When you output the entries, begin with the first line and end with the line containing "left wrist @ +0", keeping each line exactly as it is.

◆ Records excerpted from a collection
----
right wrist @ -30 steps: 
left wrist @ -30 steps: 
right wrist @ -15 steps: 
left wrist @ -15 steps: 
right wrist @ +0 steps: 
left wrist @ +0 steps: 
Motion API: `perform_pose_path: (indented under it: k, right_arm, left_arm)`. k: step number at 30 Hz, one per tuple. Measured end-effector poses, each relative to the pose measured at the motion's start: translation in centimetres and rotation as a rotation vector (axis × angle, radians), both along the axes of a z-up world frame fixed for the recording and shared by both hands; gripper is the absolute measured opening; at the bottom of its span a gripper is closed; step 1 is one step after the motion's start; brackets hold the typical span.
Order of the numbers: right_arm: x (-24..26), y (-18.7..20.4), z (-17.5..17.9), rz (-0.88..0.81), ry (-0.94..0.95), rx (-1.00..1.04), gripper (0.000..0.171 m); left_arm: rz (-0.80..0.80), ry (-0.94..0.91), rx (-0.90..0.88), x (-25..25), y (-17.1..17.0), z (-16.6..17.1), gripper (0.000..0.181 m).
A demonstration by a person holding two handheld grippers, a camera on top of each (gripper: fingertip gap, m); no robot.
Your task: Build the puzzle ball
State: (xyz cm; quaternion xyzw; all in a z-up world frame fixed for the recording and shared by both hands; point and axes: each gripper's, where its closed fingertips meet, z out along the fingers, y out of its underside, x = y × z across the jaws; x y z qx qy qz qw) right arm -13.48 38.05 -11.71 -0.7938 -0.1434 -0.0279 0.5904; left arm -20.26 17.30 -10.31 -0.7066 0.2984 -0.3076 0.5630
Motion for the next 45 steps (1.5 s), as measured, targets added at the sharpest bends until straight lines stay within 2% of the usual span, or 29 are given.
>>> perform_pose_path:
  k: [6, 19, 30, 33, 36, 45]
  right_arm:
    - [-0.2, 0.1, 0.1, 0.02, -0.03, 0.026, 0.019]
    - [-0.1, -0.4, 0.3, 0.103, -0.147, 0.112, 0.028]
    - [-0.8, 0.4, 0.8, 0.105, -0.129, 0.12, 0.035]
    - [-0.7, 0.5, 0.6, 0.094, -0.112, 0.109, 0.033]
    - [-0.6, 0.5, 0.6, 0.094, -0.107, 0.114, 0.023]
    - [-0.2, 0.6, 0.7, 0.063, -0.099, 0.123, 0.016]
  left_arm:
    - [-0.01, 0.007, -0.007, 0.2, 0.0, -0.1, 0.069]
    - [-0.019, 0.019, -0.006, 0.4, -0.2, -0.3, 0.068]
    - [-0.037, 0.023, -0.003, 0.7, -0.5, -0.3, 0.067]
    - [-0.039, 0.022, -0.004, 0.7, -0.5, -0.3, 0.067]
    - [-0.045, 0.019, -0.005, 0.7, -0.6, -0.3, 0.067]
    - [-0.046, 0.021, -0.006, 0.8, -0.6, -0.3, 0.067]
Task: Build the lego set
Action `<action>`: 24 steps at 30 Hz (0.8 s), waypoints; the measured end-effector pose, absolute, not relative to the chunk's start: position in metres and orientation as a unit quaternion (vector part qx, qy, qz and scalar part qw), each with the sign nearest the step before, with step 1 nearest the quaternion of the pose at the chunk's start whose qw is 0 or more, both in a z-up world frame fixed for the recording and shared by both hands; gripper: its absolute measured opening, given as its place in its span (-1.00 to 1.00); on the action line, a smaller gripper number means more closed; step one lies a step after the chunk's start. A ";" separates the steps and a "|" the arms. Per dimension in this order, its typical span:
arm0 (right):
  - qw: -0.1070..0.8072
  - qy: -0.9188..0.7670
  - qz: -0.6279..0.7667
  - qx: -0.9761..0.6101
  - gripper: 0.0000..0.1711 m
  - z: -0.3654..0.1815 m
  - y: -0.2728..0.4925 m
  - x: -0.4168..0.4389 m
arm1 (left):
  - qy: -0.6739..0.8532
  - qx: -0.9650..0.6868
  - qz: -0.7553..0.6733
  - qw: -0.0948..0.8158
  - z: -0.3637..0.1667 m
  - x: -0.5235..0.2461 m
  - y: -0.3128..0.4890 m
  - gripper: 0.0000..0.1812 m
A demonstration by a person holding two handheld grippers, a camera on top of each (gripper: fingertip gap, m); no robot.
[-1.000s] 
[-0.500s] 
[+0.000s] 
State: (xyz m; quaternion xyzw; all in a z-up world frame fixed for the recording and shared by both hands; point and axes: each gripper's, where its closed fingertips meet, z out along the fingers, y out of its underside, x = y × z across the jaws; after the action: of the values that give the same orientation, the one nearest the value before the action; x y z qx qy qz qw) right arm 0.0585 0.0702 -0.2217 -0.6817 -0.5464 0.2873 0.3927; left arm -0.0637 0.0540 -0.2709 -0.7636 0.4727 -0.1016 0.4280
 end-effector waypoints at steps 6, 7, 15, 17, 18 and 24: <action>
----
◆ OUTPUT OF THE TASK
right wrist @ -30 steps: 
left wrist @ -30 steps: 
right wrist @ -15 steps: 
left wrist @ -15 steps: 
right wrist @ +0 steps: 
left wrist @ +0 steps: 

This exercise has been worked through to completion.